As we discussed in our article about how to become rich and the lives of rich people, investing in yourself and your health is essential and something they all do — and that’s for good reason. Nothing is more important than your health — if your dead how much you made from your investments don’t matter.
Retirement & Future
While it’s important to invest in your health and your education/skills it’s also important not to neglect your retirement — we all know we can invest in our traditional retirement accounts like a 401k/IRA/pension, but there’s also alternative ways to invest in your retirement — you can use platforms like iTrustCapital or AltoIRA to invest in many alternative assets including cryptocurrency, gold/silver, NFTs, and often many other things mentioned on this list.
You can also invest in your retirement and future by opting to get a mortgage (or buy outright) on a house/apartment for you to live in during your retirement, or you can invest in an annuity which provides guaranteed income later in your life. We aren’t a big fan of annuities due to our concerns with inflation, but if that’s not a concern for you, or your hedge for that potentiality, then it could be something you want to include in your strategy.
Your Own Online Business
While this really depends on if you take the time to learn new skills and give yourself proper education, another way to invest in yourself is to improve your income directly by starting a side-hustle or passive-income business online. Our favourite is businesses that can be left to its own devices for the most part — for example, websites don’t need a lot of attention to gather money; however, you need to put a lot of effort in at the beginning to allow cruise control to take over.

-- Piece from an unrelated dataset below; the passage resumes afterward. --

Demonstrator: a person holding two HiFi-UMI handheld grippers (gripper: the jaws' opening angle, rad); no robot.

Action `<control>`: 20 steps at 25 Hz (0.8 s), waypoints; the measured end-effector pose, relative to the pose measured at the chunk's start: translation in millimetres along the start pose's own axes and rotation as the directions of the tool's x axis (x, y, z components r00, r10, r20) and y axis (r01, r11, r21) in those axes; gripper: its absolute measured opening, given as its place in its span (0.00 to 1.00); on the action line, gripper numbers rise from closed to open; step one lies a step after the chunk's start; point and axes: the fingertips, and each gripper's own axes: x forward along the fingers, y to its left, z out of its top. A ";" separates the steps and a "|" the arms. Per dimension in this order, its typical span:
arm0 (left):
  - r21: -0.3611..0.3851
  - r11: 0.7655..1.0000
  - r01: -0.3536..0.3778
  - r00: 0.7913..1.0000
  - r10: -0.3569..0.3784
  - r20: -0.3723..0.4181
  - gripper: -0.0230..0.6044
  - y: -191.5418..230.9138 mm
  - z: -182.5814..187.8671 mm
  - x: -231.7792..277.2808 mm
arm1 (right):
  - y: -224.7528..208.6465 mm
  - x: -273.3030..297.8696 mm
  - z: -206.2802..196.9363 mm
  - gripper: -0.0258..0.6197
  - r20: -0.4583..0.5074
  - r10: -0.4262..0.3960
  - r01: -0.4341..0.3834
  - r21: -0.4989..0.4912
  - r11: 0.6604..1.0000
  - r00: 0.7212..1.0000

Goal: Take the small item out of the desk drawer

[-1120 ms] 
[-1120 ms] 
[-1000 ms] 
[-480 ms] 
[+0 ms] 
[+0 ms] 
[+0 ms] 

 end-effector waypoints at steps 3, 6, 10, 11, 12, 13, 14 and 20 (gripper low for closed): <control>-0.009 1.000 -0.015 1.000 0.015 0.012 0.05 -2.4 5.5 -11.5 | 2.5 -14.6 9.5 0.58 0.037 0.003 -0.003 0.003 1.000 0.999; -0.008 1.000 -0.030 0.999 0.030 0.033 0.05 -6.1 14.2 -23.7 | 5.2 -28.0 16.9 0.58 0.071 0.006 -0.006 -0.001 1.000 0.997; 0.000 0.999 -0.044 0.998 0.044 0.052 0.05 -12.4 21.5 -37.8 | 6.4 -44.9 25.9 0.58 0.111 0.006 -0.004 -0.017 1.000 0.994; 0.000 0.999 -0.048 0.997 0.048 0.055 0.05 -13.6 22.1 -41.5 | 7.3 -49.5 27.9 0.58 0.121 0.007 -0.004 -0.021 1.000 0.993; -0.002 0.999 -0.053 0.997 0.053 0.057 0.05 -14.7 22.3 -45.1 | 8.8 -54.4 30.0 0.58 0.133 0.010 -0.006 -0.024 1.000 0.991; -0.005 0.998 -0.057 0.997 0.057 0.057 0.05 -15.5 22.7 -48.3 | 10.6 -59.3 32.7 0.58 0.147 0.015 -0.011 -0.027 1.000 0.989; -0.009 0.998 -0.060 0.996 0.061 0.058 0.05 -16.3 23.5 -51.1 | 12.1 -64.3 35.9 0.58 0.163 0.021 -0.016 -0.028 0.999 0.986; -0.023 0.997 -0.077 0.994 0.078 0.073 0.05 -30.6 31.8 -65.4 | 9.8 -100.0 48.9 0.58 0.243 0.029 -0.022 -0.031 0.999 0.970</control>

There is no guarantee that your business will work out however, and this is why it’s important to build your skills and education first — and once you become an expert (or close to it) in a topic you should be able to see gaps that need filling in — you can then create a course, website, or even YouTube channel to fill those gaps in and start earning passive income.

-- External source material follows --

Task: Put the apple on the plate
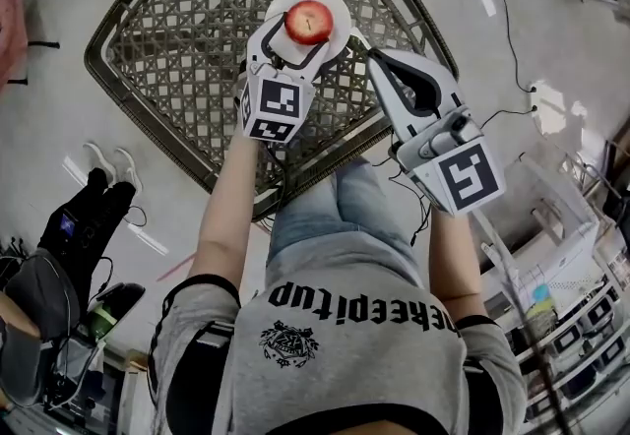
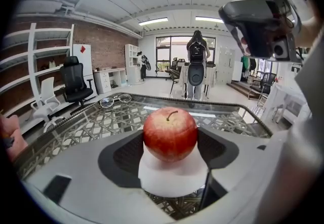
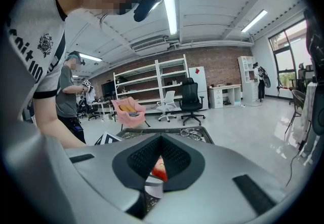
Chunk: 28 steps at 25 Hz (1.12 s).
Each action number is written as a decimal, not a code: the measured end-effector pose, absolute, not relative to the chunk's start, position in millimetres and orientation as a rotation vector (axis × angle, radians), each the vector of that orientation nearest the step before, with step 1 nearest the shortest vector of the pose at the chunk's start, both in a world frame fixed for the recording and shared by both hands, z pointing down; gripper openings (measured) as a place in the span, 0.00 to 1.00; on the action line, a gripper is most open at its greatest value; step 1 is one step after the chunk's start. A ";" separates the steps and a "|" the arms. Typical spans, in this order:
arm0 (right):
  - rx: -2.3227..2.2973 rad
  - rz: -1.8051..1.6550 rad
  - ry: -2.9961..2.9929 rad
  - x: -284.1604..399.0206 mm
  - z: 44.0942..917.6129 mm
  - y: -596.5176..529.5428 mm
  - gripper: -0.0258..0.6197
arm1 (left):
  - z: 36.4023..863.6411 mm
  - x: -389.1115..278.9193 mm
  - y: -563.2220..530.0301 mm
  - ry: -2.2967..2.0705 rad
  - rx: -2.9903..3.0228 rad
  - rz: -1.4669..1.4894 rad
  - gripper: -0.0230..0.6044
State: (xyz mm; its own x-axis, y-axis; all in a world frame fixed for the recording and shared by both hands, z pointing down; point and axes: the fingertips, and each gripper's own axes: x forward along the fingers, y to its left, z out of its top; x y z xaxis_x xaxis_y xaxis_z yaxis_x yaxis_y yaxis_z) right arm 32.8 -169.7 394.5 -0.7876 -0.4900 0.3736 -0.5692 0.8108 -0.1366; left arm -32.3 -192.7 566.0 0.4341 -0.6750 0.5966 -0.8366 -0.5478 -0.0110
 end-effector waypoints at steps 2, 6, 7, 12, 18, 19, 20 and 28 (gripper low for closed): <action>0.804 0.343 -2.675 32.6 393.9 -170.1 0.04 | 565.9 -32.1 -192.9 -1.305 2.412 0.799 0.64; 0.801 0.340 -2.672 32.2 391.5 -169.0 0.04 | 564.5 -33.5 -192.6 -1.317 2.402 0.786 0.64; 0.800 0.336 -2.673 32.0 391.2 -168.6 0.04 | 564.3 -33.8 -192.7 -1.325 2.396 0.783 0.64; 0.788 0.330 -2.675 31.0 390.9 -167.9 0.04 | 565.1 -35.9 -193.0 -1.347 2.371 0.786 0.64; 0.781 0.320 -2.679 31.4 387.6 -165.2 0.04 | 563.6 -40.8 -189.0 -1.336 2.349 0.780 0.64; 0.779 0.316 -2.681 31.4 386.9 -164.4 0.04 | 563.7 -40.7 -187.6 -1.332 2.348 0.783 0.64; 0.777 0.313 -2.683 31.6 386.5 -163.7 0.04 | 564.3 -40.3 -186.4 -1.330 2.347 0.786 0.64; 0.768 0.305 -2.679 34.2 387.4 -156.1 0.04 | 568.0 -39.4 -184.3 -1.357 2.355 0.785 0.64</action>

Every $100 you can make passively online in addition to your job is like having an extra $24,000 invested in dividend stocks, so if you can get your side-hustle or small online business making some money it can really help you to become wealthy and maybe even achieve early retirement.
Summary & Conclusions
Alternative investments can be just about anything — but those we mentioned above are our favourites, all unique, all that actually work and provide diversification opportunities away from traditional investments.
It’s important to remember that alternative investments tend to be hard to liquify, but they often have higher returns than traditional investments. Because of this, as we mentioned above, it’s wise to first invest in traditional investments and build an emergency fund before putting too much of your portfolio into alternative investments.
We’d like to reiterate that it’s important to not chase yield or return when it comes to alternative investments — the primary purpose of them is to hedge your risks and stabilize your portfolio regardless of market conditions. They’re not really meant to get you rich quickly or be all you invest in — most people are best off having around 20-30% of their portfolio in alternative investments and the majority in traditional investments such as the S&P 500 or other diversified index funds.